The mob account (the name a tribute to the paper Mob Software: The Erotic Life of Code) is a way to enable anonymous push access for your project. This is largely an experiment and may be scrapped in the future if it will not get widespread use, but I think it's an interesting try. The idea is to provide unmoderated side channel for random contributors to work on a project, coming from the same place as e.g. Wikipedia - that given enough interested people, the quality will grow rapidly and occassional "vandalism" will get fixed quickly. Of course this may not work nearly so well for software, but here we are, to give it a try.

For Repository Admins

How it works? First, you need to add the mob user to the list of users allowed to push in your project. mob is a keyless, passwordless user that anyone can use to push, without any special setup. But this does not mean that your project is now in the hands of raging mindless mob! The mob user has a special restriction: it can push only to an existing mob branch. This means that the second step you need to take is to create a mob branch in the repository (e.g. git checkout -b mob && git push origin mob). Then the mob user will be able to push to that and only that branch, and it won't be able to push whatsoever until you take the second step.

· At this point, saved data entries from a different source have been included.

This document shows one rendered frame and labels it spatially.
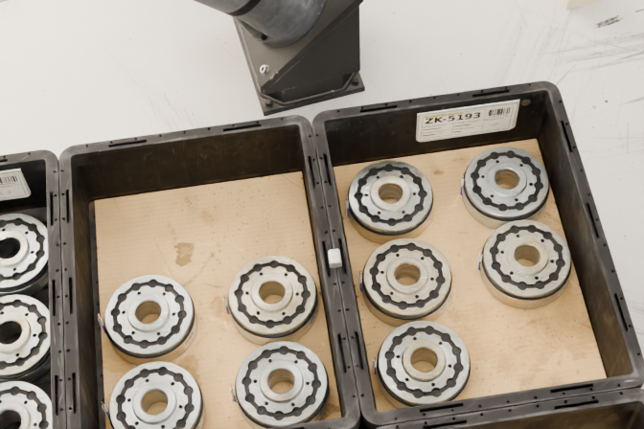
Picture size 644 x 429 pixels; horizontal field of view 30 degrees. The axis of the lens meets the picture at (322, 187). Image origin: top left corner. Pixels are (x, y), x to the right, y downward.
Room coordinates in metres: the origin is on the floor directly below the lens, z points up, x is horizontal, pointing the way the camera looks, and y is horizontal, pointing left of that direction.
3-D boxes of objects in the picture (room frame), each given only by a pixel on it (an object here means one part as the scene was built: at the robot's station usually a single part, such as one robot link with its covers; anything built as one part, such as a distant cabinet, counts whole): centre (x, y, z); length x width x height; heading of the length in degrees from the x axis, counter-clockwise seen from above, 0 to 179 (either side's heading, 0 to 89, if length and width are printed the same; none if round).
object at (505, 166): (0.77, -0.22, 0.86); 0.05 x 0.05 x 0.01
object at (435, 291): (0.65, -0.09, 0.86); 0.10 x 0.10 x 0.01
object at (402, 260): (0.65, -0.09, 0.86); 0.05 x 0.05 x 0.01
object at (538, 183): (0.77, -0.22, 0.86); 0.10 x 0.10 x 0.01

To sum it up: Anonymous pushes are allowed only to the mob branch and only if you add a mob user and do an initial pushout of the mob branch.

For Users

After cloning the repository, do git checkout mob to move to the mob branch.

Note that you are taking a huge security risk on yourself if you just blindly grab the mob branch and run it on your system.

For Developers

Just commit on the mob branch you've checked out and git push when the time is ripe. Have fun and enjoy, you are making the history!